By Beth Ann Baus, Crosswalk.com
As parents, we educate our children to ensure that, once on their own, they can provide for themselves and prosper. But there is more to this life than choosing the right school, finding the right job, or climbing the corporate ladder. Whether or not we want to admit it, we are surrounded by spiritual battles, both inward and outward. We must prepare our sons for battle as we prepare them for every other aspect of life. Here are six ways to equip your son to fight spiritual battles.
1. Help him understand scripture.
I’ve always told my sons that while memorizing scripture is important, understanding scripture is even more important. Your son must understand that Ephesians 6:13-18 is not just a story they learned as children while dressing up in a plastic suit of armor. The Lord instructed us to “Take up the whole armor of God that we may be able to withstand in the evil day.”
If your son was serving his country and fighting in battle, he would be dressed accordingly. He would be garbed in camo and carry a firearm. Don’t send your son out into the world to fight spiritual battles without the proper attire. Your son should understand what it means to fasten on the belt of truth, to put on the breastplate of righteousness, to walk in the readiness given by the gospel of peace. He should carry the shield of faith, which can extinguish all the flaming darts of the evil one. He must take the helmet of salvation and the sword of the Spirit, which is the word of God.
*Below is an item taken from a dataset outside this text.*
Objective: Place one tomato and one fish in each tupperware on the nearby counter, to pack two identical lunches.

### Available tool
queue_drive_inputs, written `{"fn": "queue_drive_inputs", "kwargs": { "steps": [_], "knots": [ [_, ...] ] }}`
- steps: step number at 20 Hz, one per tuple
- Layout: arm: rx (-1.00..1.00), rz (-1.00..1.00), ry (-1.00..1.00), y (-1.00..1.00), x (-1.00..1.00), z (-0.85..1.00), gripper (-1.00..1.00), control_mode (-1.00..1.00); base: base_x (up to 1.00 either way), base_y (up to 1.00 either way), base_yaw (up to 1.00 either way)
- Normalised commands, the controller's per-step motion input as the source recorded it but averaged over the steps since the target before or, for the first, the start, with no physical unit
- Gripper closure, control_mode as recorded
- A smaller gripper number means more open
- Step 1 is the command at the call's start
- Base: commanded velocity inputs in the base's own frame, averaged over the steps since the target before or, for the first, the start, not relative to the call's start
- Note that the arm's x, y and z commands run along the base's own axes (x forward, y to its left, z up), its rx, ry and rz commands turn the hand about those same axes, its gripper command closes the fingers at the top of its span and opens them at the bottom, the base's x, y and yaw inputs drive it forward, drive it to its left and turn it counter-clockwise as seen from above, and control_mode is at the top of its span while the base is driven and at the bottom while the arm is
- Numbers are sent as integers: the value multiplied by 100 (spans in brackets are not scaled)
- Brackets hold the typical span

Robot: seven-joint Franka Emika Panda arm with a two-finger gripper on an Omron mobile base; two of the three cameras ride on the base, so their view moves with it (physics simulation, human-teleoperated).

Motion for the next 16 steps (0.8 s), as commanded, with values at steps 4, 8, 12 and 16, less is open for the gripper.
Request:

2. Let your son know he is covered in prayer.
Ephesians 6 tells us to put on the full armor of God, but the instructions end with these words, “praying at all times in the Spirit, with all prayer and supplication.”
1 Thess. 5:17 tells us to pray without ceasing. Remind your son to pray in all circumstances, that you will pray for him and with him and that Hebrews 7:25 reminds us all that “Jesus always lives to make intercession for us.” Is there any better encouragement for your son than in knowing Jesus himself prays for him?
3. Remind your son that he can learn from history.
George Washington knew he lacked experience in his new role as the general of the Continental Army, so he bought every military science and history book he could find and self-taught himself in the art of warfare. This is a great example for our sons to follow. Encourage your son to read books or watch documentaries on the men and women who have valiantly fought and won the spiritual battles that shaped the world we live in today. Learning from others will not only give your son encouragement, but it will also teach him character traits, Godly attributes, and battle tactics.
4. Instill in him the proper motivation.
Your son should be grounded in proper doctrine and should have a thorough knowledge of the gospel and of scripture. Your son should learn all he can from what history and experience can teach us, but he will not successfully fight spiritual battles if he is not in awe of the One he fights for. Your son must have a genuine love for Jesus. When your son has awestruck wonder, delight and gratitude for Jesus’ perfect work on his behalf, fighting spirituals battles will take on a whole new meaning with intensity and purpose.
5. Teach him to recognize his own weaknesses.
The enemy attacks us in ways that seem tailored to our unique weaknesses. In order to combat these attacks, we must recognize our weaknesses and deal with them before the battle ever begins. One way to help your son identify his personal weaknesses is to study the Beatitudes (Matthew 5:2-11) and the Fruits of the Spirit (Galatians 5:22-23). If your son can read through these verses and identify, for example, that he has a heart of hostility and not one of a peacemaker, he can safely guess where his spiritual attacks will come from. Spiritual battles are not exclusively targeted to our weaknesses, but enemies do target their opponent’s vulnerabilities.
Unfortunately, your son isn’t just fighting attacks from the enemy. Galatians 5:17 tells us that we are also at war with ourselves, “for the desires of the flesh are against the Spirit.” Your son must learn to recognize his own sinful desires and the temptations he is drawn to. He must learn to avoid the temptations that distract and destroy and surrender them to the Lord.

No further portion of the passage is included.